Well, clearly, the boat has departed for the Vietnam combat vet who came home to scorn, rejection with the label of being a war criminal or baby killer. There were no happy welcome signs for the Vietnam Marine or Soldier. No Wounded Warrior Project or Operation Homefront to help pay the bills, support the family or embrace the post-traumatic stress impositions of war.
Somehow the self-righteous youth of the 70’s found satisfaction in condemning the young military that served their country. As we died in Vietnam or returned with missing limbs and other disabilities, we at least expected to be left at peace or maybe even appreciated; instead of becoming the poster image of baby killers. The politicians, who sent us there, retired on hefty pensions or wrote their best seller books but the traumatized combat vet was left to find an impoverished family waiting to pay the mounting bills and a broken system unwilling to navigate him back into society.

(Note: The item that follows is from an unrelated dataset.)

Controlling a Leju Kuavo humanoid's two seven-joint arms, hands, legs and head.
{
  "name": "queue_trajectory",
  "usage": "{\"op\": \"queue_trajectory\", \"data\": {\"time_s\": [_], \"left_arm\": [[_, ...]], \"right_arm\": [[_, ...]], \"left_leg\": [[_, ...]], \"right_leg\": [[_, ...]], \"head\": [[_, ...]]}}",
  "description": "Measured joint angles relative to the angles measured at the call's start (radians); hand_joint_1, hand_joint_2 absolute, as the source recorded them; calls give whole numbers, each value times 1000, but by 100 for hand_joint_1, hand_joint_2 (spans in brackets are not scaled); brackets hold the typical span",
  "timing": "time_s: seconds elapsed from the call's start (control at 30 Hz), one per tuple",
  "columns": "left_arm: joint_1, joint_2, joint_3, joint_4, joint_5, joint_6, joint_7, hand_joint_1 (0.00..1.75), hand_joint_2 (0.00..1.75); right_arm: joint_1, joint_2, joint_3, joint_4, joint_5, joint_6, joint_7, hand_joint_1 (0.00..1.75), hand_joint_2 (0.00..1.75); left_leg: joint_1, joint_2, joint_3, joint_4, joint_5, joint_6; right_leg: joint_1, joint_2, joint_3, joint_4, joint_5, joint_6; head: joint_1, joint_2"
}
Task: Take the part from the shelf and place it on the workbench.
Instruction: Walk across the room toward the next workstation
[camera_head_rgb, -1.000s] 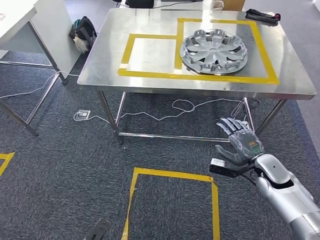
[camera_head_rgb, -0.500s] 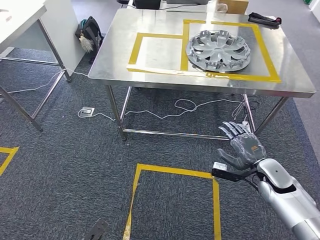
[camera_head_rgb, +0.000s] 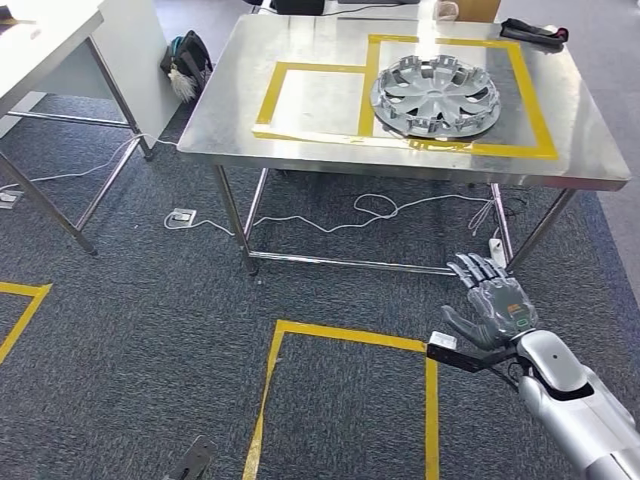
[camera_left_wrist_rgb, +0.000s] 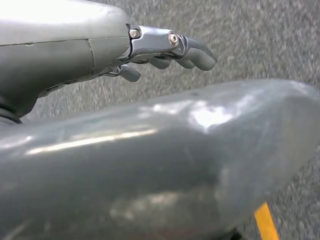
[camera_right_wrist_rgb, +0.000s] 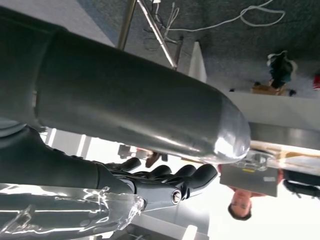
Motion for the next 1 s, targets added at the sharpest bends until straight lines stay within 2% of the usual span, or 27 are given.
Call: {"op": "queue_trajectory", "data": {"time_s": [0.03,0.07,0.1,0.13,0.17,0.23,0.3,0.33,0.37,0.43,0.47,0.5,0.53,0.57,0.63,0.67,0.7,0.77,0.8,0.83,0.9,0.93,0.97,1.0], "left_arm": [[1,-2,0,0,0,0,0,0,0],[1,-4,0,0,-1,-1,1,0,0],[0,-1,1,0,-2,-1,2,0,0],[0,0,1,0,-3,-1,3,0,0],[1,1,2,0,-3,-1,4,0,0],[5,-1,2,0,-5,-1,4,0,0],[7,-1,3,0,-6,-2,4,0,0],[6,-2,3,0,-6,-2,4,0,0],[5,-2,3,0,-6,-2,4,0,0],[4,-4,3,0,-7,-2,4,0,0],[5,-4,3,0,-7,-2,4,0,0],[5,-4,3,0,-7,-2,4,0,0],[6,-4,3,0,-7,-3,4,0,0],[6,-4,3,0,-8,-3,4,0,0],[3,-4,3,0,-9,-3,4,0,0],[1,-6,3,0,-9,-3,4,0,0],[0,-7,3,0,-10,-3,4,0,0],[1,-8,3,0,-10,-3,4,0,0],[3,-8,3,0,-10,-3,4,0,0],[3,-7,3,0,-10,-3,4,0,0],[1,-8,3,0,-10,-5,4,0,0],[0,-10,3,0,-10,-6,4,0,0],[0,-11,3,0,-11,-7,4,0,0],[1,-12,3,0,-11,-7,4,0,0]], "right_arm": [[3,0,-2,1,1,0,1,0,0],[5,0,-5,1,2,0,2,0,0],[6,0,-7,1,2,0,2,0,0],[8,0,-9,2,3,0,3,0,0],[11,0,-10,2,4,0,3,0,0],[18,0,-13,2,5,0,5,0,0],[22,0,-16,1,7,0,5,0,0],[23,0,-18,1,7,-1,5,0,0],[23,0,-20,1,7,-1,5,0,0],[23,0,-23,0,7,-1,5,0,0],[23,0,-23,0,7,-1,5,0,0],[23,0,-23,0,8,-1,5,0,0],[23,0,-23,0,9,-1,5,0,0],[22,0,-24,0,10,-1,6,0,0],[21,-1,-27,0,11,-1,7,0,0],[21,-2,-29,-1,11,0,8,0,0],[21,-2,-31,-1,12,0,8,0,0],[19,-4,-32,-1,12,0,8,0,0],[19,-4,-32,-2,12,0,8,0,0],[18,-5,-33,-2,12,0,8,0,0],[19,-7,-34,-2,11,0,8,0,0],[21,-9,-35,-2,10,0,8,0,0],[23,-9,-37,-2,7,0,8,0,0],[26,-9,-38,-1,5,0,8,0,0]], "left_leg": [[10,-9,-8,12,-2,-13],[18,-17,-20,30,-7,-28],[25,-27,-35,52,-14,-44],[28,-35,-50,72,-19,-56],[27,-42,-62,88,-20,-67],[24,-48,-75,97,-14,-77],[19,-22,-90,120,-29,-78],[16,-2,-109,160,-54,-75],[12,18,-138,224,-89,-71],[5,31,-203,371,-156,-61],[1,32,-221,417,-172,-54],[-3,32,-219,423,-168,-45],[-9,35,-197,391,-149,-34],[-17,44,-158,330,-121,-23],[-35,90,-82,200,-87,-3],[-42,107,-63,161,-83,1],[-47,114,-57,143,-86,4],[-47,91,-61,136,-80,10],[-45,79,-61,133,-77,15],[-43,66,-61,130,-73,21],[-42,40,-60,129,-69,29],[-44,26,-61,129,-69,33],[-46,12,-61,129,-68,35],[-49,-3,-60,129,-68,37]], "right_leg": [[-10,3,29,-49,27,13],[-20,16,65,-113,47,31],[-28,32,93,-162,58,39],[-34,43,108,-186,61,36],[-36,49,108,-186,54,26],[-34,33,92,-161,54,-8],[-28,17,81,-152,57,-29],[-24,8,78,-152,59,-38],[-19,-2,77,-153,62,-46],[-8,-25,72,-155,66,-53],[-2,-38,69,-155,68,-56],[3,-50,67,-155,68,-58],[8,-63,66,-155,69,-59],[11,-74,67,-155,70,-59],[17,-96,67,-155,70,-57],[20,-106,68,-156,71,-54],[22,-118,69,-158,72,-51],[23,-136,73,-166,73,-40],[21,-124,72,-163,68,-36],[19,-98,65,-143,54,-32],[19,-31,23,-43,-1,-30],[22,-14,-8,26,-31,-31],[25,-6,-36,82,-50,-33],[28,-3,-53,109,-52,-35]], "head": [[0,0],[0,0],[4,0],[6,0],[5,0],[-4,0],[-15,0],[-17,0],[-19,0],[-20,0],[-20,0],[-21,0],[-20,0],[-20,0],[-20,0],[-19,0],[-19,0],[-18,0],[-18,0],[-17,0],[-13,0],[-11,0],[-10,0],[-10,0]]}}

For those combat vets, like me, fortunate enough to find work in jobs to move forward, there was a chance to put it all behind us.
For those that did not, they retreated to alcohol, drugs and other components to hang on. Over the 50 years, those that chose substances that would alter or mitigate their emotions, memories and guilt would eventually find themselves bankrupt, homeless, drug or alcohol addicted, or worse, death by their own hands.
There is sense of isolation for the Vietnam combat vets. During the Vietnam War we, as an American society, chose to underscore any individual atrocity of war and magnify it to a generality, as if we expected war to be a nice thing that is done like the Queens rules for boxing. Easy to do when we are safe at home watching TV and drinking beer or martinis.
We expect that our own combatants, not the enemy, retreat to the neutral corner when there is the slightest infraction and ignore all the good they do in any combat situation.
With Vietnam we chose to ignore the countless med-caps performed by soldiers, Marines, corpsmen and medical military to go into villages and vaccinate the young and old against diseases, while facing the enemy when defending the millions of South Vietnamese who wanted simple elected rule in their villages and cities.
There were thousands of orphaned children whose parents were murdered by the vicious Viet Cong guerrillas – the latter recruited by the North Vietnamese government who brutally murdered and maimed thousands, if not millions. Those children of the fallen became our responsibility as we provided them orphanages and hospitals that exist to this very day.
Who did all this? The hard labor and execution was completed by your Vietnam combat vet who cared enough to make a difference--the same Vietnam combat vet that was scorned and insulted--or at best, ignored --when they returned.
As an advisory board member of Operation Home Front, and as a Vietnam combat vet myself (with the 7th Marines), I’m working together with many others to make sure we provide the support and guidance to eliminate some of the problems that the Vietnam, and all combat vets, face when returning home.
Dominic Certo, author of Gold in the Coffins, is a decorated war veteran who served with the 7th Marines in Vietnam, receiving numerous medals of valor. Certo is an advisory board member of Operation Home Front, working with the non-profit to offer stability for military families by providing food, housing, and ongoing support. One of Certo’s sons is currently in the military, and has served Afghanistan and Iraq with the Blue Angels.